Below this sentence is a listing; return exactly its lines from the one with "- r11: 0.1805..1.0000" to the one with "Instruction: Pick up", both kept, and nothing more.

■ ■ ■ ■ ■

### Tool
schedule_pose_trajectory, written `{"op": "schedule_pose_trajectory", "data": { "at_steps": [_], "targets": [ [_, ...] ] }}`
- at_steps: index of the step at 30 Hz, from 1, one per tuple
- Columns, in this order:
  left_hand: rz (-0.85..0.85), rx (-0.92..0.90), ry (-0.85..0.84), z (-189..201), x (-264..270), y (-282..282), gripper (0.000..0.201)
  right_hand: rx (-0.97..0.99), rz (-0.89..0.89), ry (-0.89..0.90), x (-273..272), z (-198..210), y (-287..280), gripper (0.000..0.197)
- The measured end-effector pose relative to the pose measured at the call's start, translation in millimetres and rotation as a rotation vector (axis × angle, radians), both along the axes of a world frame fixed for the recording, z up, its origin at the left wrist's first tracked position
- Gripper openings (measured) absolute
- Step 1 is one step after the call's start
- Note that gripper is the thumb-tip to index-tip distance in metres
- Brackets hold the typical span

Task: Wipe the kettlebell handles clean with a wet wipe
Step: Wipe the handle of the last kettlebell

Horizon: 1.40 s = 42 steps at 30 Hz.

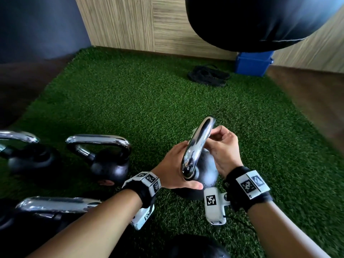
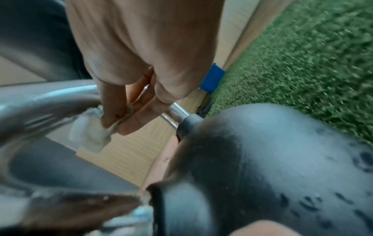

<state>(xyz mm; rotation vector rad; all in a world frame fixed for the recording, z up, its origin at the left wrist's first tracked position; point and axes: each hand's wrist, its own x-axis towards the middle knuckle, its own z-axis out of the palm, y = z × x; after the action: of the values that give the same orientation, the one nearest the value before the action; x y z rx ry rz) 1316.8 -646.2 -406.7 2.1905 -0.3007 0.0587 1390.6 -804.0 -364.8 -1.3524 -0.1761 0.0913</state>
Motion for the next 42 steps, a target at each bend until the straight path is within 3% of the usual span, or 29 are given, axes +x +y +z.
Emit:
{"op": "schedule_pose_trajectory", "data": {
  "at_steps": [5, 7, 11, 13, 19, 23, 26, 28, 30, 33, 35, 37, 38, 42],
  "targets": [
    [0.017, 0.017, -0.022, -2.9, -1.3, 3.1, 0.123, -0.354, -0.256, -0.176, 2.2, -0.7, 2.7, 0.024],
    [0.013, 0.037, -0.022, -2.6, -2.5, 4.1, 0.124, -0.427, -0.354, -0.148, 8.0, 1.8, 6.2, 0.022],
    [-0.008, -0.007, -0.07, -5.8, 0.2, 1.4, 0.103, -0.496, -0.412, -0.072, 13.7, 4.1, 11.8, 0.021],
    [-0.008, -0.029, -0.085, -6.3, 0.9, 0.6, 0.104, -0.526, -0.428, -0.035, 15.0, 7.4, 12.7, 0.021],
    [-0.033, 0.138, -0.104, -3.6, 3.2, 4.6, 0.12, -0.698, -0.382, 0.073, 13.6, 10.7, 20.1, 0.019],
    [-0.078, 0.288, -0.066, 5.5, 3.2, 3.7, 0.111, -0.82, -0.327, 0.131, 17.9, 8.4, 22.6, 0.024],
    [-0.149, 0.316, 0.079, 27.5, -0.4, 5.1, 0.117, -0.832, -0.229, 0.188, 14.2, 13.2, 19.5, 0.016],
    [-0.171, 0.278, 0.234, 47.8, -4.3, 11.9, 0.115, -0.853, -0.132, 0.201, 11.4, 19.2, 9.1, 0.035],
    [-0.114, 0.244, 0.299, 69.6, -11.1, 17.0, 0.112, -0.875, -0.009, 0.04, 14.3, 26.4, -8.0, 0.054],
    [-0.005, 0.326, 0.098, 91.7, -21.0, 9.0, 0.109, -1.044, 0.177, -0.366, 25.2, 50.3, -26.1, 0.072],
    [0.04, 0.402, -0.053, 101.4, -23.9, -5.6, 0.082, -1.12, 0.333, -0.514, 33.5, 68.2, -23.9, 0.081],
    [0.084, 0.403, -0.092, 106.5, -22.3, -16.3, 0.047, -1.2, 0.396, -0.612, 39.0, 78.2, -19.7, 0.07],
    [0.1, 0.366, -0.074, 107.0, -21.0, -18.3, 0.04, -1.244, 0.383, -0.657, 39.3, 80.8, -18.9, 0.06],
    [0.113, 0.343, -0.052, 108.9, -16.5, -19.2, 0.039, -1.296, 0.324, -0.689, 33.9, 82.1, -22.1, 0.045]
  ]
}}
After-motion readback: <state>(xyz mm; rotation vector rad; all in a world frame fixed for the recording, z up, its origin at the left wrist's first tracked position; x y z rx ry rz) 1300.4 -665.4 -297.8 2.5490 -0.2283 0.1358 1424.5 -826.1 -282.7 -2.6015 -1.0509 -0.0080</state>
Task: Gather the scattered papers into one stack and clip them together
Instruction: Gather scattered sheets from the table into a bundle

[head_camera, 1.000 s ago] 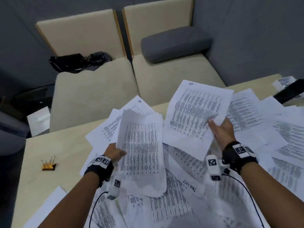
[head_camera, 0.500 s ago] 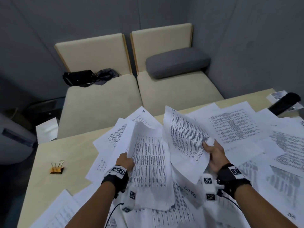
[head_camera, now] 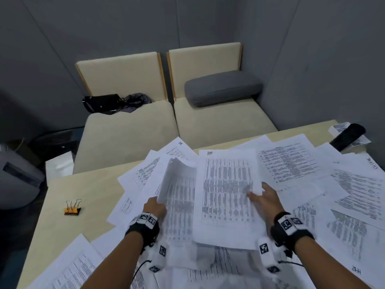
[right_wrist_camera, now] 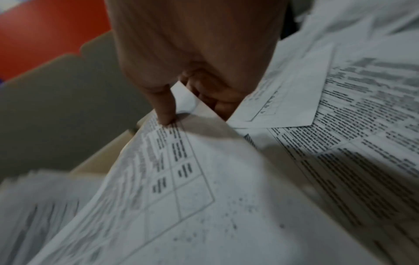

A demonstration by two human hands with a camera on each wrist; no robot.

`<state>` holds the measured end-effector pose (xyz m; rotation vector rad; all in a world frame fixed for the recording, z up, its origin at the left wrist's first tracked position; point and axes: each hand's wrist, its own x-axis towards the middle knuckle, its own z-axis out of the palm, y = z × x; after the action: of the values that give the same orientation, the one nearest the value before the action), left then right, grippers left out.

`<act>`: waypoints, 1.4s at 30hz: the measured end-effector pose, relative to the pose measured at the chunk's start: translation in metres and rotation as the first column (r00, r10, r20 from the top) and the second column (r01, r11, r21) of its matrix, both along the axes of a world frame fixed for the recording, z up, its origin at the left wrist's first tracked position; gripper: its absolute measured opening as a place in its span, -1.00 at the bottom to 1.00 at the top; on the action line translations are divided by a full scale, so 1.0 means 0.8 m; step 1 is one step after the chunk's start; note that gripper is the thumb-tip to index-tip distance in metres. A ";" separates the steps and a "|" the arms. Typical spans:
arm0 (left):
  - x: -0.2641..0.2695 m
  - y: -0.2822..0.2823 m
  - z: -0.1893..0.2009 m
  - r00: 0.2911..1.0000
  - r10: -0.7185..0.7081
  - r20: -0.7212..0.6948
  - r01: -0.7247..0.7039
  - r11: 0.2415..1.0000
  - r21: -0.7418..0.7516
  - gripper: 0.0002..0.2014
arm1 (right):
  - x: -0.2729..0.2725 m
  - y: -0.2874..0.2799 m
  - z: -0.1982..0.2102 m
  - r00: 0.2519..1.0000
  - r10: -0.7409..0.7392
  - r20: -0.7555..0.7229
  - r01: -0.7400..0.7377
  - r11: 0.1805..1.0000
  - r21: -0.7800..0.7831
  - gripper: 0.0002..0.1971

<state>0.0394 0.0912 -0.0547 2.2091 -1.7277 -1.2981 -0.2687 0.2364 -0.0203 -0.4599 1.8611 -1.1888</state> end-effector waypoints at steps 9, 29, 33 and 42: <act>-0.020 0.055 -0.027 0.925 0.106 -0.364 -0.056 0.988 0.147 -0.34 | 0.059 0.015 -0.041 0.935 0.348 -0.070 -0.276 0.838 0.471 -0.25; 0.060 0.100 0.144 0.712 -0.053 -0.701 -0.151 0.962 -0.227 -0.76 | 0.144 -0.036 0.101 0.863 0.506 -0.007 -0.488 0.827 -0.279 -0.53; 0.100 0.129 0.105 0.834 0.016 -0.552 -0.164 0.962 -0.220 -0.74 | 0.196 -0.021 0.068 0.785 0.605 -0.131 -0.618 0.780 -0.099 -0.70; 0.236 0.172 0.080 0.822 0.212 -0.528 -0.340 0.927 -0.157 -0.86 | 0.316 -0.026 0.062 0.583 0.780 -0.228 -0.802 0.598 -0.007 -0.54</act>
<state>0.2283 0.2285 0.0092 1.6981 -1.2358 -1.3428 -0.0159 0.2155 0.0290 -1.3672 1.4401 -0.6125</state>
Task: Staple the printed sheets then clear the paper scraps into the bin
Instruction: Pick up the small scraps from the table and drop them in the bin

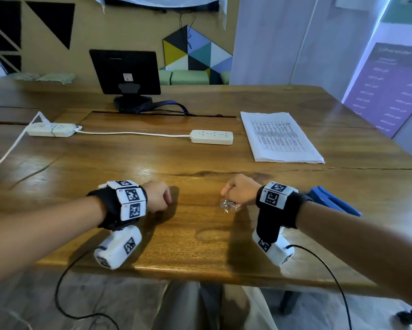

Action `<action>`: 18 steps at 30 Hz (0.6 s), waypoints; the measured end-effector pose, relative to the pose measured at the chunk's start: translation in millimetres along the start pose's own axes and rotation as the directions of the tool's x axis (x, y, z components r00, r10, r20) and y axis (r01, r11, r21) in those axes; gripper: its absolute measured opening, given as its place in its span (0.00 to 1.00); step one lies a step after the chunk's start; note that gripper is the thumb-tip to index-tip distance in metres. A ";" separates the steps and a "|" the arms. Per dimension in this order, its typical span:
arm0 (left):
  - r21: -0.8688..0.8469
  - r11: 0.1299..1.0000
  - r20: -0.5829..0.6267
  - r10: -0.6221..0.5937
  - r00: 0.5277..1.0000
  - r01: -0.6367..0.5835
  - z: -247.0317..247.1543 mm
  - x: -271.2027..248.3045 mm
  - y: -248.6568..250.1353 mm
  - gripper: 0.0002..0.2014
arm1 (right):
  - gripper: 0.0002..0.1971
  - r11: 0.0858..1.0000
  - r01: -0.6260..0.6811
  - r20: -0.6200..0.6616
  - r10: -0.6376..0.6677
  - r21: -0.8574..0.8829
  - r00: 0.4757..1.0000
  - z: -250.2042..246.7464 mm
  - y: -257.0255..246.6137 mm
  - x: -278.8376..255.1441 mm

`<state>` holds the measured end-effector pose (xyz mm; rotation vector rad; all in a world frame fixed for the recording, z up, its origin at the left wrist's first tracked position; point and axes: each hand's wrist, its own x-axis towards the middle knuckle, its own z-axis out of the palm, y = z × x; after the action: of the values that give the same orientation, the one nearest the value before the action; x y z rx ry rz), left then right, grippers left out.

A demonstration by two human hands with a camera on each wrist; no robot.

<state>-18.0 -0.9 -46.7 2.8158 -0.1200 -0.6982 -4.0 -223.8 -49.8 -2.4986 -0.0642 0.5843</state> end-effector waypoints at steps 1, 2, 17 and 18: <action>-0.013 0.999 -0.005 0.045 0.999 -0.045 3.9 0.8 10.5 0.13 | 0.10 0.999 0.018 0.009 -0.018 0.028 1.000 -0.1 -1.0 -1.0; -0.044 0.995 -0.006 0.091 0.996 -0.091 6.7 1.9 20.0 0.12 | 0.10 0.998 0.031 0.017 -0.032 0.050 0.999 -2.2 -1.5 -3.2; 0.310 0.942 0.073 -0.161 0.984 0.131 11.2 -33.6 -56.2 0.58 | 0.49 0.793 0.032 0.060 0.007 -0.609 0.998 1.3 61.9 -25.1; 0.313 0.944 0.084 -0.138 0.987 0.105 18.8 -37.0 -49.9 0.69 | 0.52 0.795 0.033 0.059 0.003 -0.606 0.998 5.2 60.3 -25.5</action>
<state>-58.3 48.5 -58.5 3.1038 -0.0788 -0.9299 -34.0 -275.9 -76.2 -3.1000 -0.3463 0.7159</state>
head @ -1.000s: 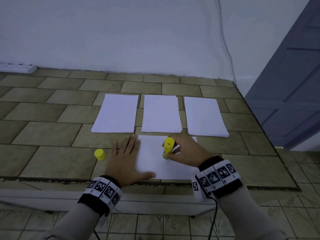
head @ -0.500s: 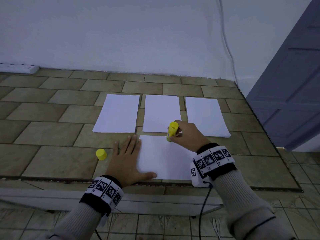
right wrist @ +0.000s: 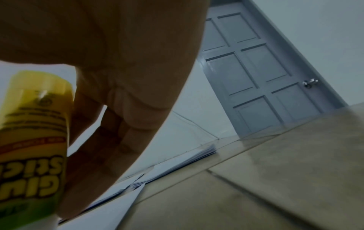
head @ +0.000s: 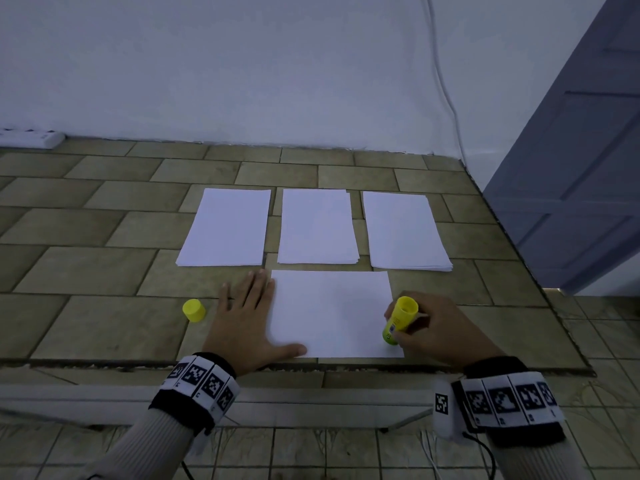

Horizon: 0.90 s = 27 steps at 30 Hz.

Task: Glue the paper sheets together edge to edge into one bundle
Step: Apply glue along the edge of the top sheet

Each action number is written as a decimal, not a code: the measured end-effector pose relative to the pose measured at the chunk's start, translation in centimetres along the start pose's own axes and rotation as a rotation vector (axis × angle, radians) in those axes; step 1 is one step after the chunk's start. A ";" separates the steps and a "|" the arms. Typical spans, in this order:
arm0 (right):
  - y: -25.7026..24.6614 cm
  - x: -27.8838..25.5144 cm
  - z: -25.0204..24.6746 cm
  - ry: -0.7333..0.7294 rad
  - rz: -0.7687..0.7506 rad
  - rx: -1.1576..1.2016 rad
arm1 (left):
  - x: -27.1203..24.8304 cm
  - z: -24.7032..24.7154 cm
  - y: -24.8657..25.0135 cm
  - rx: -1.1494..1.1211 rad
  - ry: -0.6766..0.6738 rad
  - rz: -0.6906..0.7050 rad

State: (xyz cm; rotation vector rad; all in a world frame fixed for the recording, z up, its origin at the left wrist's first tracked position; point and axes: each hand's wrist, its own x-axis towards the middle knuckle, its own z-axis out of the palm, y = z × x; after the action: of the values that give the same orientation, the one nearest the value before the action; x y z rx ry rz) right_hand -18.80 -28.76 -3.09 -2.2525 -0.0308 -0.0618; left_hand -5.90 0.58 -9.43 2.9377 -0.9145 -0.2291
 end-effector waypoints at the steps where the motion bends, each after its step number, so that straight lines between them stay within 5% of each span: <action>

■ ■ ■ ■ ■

### OUTPUT FOR THIS TASK
  - r11: 0.1805..1.0000
  - r21: -0.7800..0.7831
  - gripper: 0.0002..0.1971

<state>0.0394 0.0912 -0.0547 2.2091 -1.7277 -1.2981 -0.2687 0.2364 -0.0203 -0.4599 1.8611 -1.1888</state> end-effector waypoints at steps 9, 29, 33 and 42: <act>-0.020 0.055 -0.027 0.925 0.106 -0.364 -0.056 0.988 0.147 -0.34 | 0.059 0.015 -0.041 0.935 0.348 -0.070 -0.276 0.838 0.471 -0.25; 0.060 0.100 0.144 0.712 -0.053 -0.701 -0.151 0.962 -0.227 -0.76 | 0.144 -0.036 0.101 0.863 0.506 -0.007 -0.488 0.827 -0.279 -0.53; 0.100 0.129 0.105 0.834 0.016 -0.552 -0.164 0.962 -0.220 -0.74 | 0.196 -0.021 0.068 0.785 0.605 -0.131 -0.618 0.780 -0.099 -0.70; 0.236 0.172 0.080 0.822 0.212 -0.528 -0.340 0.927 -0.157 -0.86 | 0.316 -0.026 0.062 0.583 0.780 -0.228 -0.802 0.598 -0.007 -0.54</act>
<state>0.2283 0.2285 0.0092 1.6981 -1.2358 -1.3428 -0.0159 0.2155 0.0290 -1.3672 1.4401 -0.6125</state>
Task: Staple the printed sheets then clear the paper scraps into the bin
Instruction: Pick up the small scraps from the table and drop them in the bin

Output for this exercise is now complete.